L’Abitibi a vu son histoire projetée plus d’une fois au cinéma. Dans cette série d’articles, on va dépoussiérer la mémoire collective, parcourir à rebours le cours des jours jusqu’au partage des mots, brasser le fond et se remettre dans la forme des vues sur le Nord.
Ici, quelque part avant une deuxième guerre, quelque temps après une grande dépression, paraît qu’on avait besoin de vous; pour désauvager la terre, pour défricher la perte de vue, pour déflorer le paradis au nord et redonner du souffle au Québec, ça prenait des bras qui cherchaient de quoi à faire. Mais du monde qui voulait dépasser les limites de l’asphalte et se perdre dans les mouches, on les comptait pas à la tonne. Y a fallu les charmer un par un et leur promettre un Éden par tête pour les traîner jusqu’où vous êtes assis.
Travailler avec l’Église, c’était le motto de Duplessis pour bâtir dans la noirceur une nation qui survivrait au Canada, et on a vu aux débuts du cinéma québécois l’Église prendre le siège du projectionniste pour que l’écoutent ses ouailles. Les pères fondateurs (Maurice Proulx, Marcel Tessier…) avaient compris la règle du jeu et faisaient fitter leur vieille soutane avec leur kodak neuf.
C’était peut être la première fois qu’on voyait une caméra en Abitibi quand l’abbé Maurice Proulx est venu filmer En pays neufs : Un documentaire sur l’Abitibi (1937), mais ce premier call filmé chez nous nous résonne encore sous le panache. Dans En pays neufs, film présenté par le ministère de l’Agriculture et de la Colonisation, l’abbé Proulx nous fait d’abord visiter un village autochtone, puisque c’est à eux que nous emprunterons le sol et les eaux; mais, au cinéaste, il paraît inutile de s’y attarder plus que pour le temps d’une série de portraits. De toute façon, on devinait, à l’humour un peu douteux du narrateur sur fond de Tchaïkovski, une espèce de mépris sympathique.

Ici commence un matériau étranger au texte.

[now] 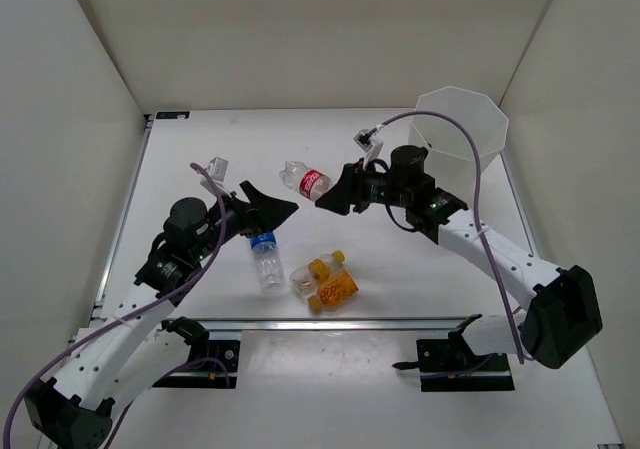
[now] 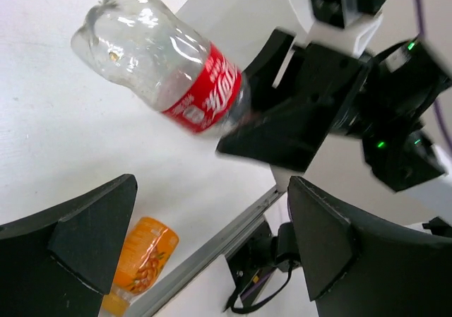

Ce survol en surface du mode de vie de ceux qu’on appelle sauvages nous laisse présumer que le prêtre ne connaissait pas grand chose des mœurs algonquienes.
La caméra nous embarque pour le cœur du récit, traverser le lac Abitibi pour amarrer à Sainte-Anne-de-Roquemaure, ce village qui devra symboliser le pays neuf, une terre où dans le travail on parviendra à la liberté. L’abbé Proulx, à travers la voix d’un narrateur au fier roulement des « r », ne coule pas son discours dans la subtilité et sème tout au long du film, par des portraits de gens que le malaise devant la caméra fait habilement sourire et des plans sur la nature de plus en plus soumise à l’homme, l’idée que la terre argileuse de l’Abitibi donnera à qui la laboure une récompense inimaginable.
Sur les trois ans que le cinéaste en robe longue a passés dans la région, faisant le focus sur Villemontel, Preissac, Destor, Cléricy, le lac Castagnay, Amos, Val-d’Or et Bourlamaque, il reste néanmoins qu’il a filmé un réel miracle, celui de l’homme qui peuple une contrée hostile et qui décide d’y rester, passant d’un abri de colons à une petite cabane en bois rond, et à une grande maison donnant sur une terre de cent arpents de neige.
Finalement, En pays neufs, c’était l’appel au colon, un film de propagande né d’un besoin économique, mais qui malgré lui fera peut-être mentir son narrateur qui, pendant que défilent des images de défricheurs, prévoyait que « le jour viendra où sera oublié à jamais le temps des souches », puisqu’il constitue presque le seul témoignage filmé des premiers coups de haches canadiennes-françaises en territoire abitibien.